In layman’s terms, then, glycans might be equated to the transmitters and receivers of the cellular world. “They are crucial in the function of proteins,” Dukler said. “We have seen experiments where scientists knock out the sugar and watch how the protein behaves without it. More than half the time, proteins don’t function as expected.”

Halevi produced a vastly enlarged image of a protein molecule, surrounded by the glycans, which look like little bubbles and wavy fibers. “Glycans are anchored to the cell, and if something tries to get in – be it a virus, say, or a growth hormone – it does so via the glycans,” he said.

It’s also possible to determine what is going on in the cell by its glycans, which Halevi said “vary by the disease state of the cell. If there is a malfunction on a kidney cell and it has to absorb a certain metabolite to make it operate, the sugars that recognize that metabolite are very likely to be found on the surface of that cell.”

Chief Executive Officer Dukler and President Nir Dotan, 37, didn’t found Glycominds just to develop an academic research tool. In the three years since they hatched the idea over cafeteria coffee at Tel Aviv University, where both were in the last year of their Ph.D. studies, they began looking for ways to turn their knowledge – Dukler’s in biotech processing, Dotan’s in miniaturized nanotechnology – into a business. They realized that there were tools that streamlined the laborious process of analyzing DNA and the complex proteins that make up cells, but none for glycans. And they set out to develop a patented technology that could replicate an individual glycan on a “chip.” The result is their Glycochip, which looks more like a slide, and can be inserted into a standard lab device called a reader to scan large numbers of proteins. When protein and glycase match, it’s possible to predict how they interact.

Knowing what sugars are attracted to what proteins is vital to the function of any drug, because sometimes sugars are attracted to other blocking agents, which could mean that a drug that otherwise seems perfectly reasonable won’t work. And matching is essential because the shape of the molecule often dictates its function.
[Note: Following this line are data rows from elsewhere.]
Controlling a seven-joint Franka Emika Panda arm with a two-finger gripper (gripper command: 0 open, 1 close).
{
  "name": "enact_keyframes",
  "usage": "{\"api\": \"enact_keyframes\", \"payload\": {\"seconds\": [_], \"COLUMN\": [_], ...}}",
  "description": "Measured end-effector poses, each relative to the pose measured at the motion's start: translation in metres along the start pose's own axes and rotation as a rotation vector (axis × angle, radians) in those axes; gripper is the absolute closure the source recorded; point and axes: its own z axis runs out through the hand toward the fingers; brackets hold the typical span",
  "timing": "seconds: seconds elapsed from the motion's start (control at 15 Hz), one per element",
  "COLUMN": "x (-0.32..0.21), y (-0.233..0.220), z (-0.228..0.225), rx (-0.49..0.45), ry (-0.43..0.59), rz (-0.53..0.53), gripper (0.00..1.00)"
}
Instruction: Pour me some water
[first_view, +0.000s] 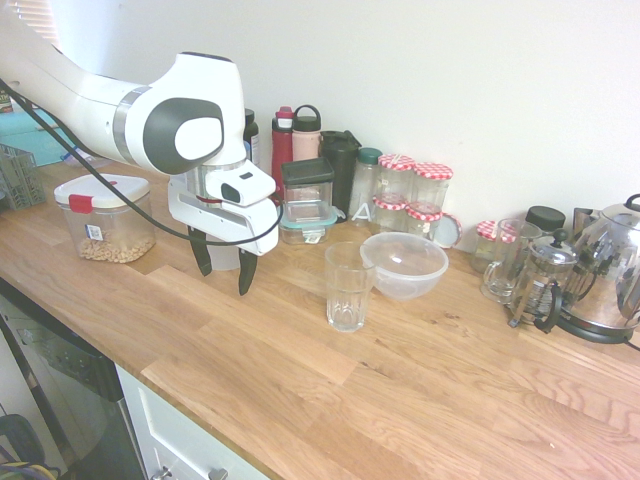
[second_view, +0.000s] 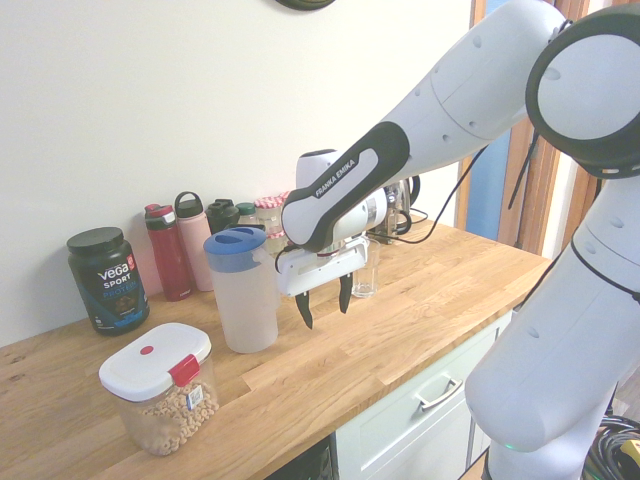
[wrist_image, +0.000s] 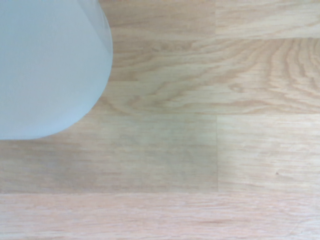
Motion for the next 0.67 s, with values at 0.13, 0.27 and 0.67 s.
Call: {"api": "enact_keyframes", "payload": {"seconds": [0.13,0.27,0.67], "x": [0.000,-0.002,-0.068], "y": [0.000,0.000,0.001], "z": [0.000,-0.004,-0.094], "rx": [-0.001,0.005,0.108], "ry": [-0.001,0.007,0.105], "rz": [0.000,-0.012,-0.127], "gripper": [0.00,0.00,0.00]}}
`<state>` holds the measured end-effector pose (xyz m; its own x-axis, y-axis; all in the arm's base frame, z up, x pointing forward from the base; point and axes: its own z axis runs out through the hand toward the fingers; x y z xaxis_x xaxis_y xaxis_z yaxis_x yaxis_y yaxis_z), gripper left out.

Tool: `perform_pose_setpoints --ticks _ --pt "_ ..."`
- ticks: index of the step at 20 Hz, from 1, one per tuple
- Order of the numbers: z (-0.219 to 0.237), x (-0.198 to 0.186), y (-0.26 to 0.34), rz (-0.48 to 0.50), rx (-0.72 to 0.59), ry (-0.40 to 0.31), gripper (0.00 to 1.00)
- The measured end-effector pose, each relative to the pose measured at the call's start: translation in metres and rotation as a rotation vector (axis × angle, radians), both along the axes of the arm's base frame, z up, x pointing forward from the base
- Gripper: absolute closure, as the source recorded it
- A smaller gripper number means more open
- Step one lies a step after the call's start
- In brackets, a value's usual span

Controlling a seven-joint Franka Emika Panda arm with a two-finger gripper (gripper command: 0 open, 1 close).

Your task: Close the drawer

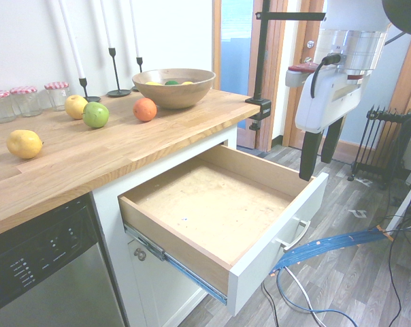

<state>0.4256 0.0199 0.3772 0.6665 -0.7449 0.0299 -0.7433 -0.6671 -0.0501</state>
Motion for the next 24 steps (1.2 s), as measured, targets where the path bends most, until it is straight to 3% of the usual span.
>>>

In addition to the Glycochip, on which they have 11 patents, Glycominds said it has the world’s largest database of glycans – about 5,000, almost half of the total number discovered so far. These sophisticated resources can be marketed to manufacturers of protein-based drugs. There are many such drugs already on the market, including Amgen’s Avonex, which uses the beta interferon protein to treat multiple sclerosis. And though protein-based remedies only represent about 10 percent of currently available drugs (the rest are synthetic chemical compounds), the industry sees protein antibodies as its major growth area.

Beyond that, natural molecules avoid some of the patent problems inherent in the development of synthetic drugs. “A synthetic molecule can be varied ever so slightly, and the discovery may not be protected,” Halevi said. “But there’s only one erythropoietin,” a natural protein molecule from blood that is the basis of Epogen and Procrit, anti-anemia drugs that together are responsible for $2 billion in sales.

The number of new drugs introduced onto the market each year is falling, mainly due to the astronomical sums spent on development. As glycan tests can spot unanticipated reactions long before the drug goes into expensive clinical trials, hundreds of millions of dollars may be saved. Dukler anticipates that early glycan analysis can increase the success rate on drug development from the current 10 percent to almost 20 percent. He estimates that the total market for this kind of “prioritization” technology could amount to $1 billion a year, and his company hopes to tap in by offering its proprietary analytic services to pharmaceutical firms in exchange for fixed fees, or possibly royalties on the sale of the developed drug.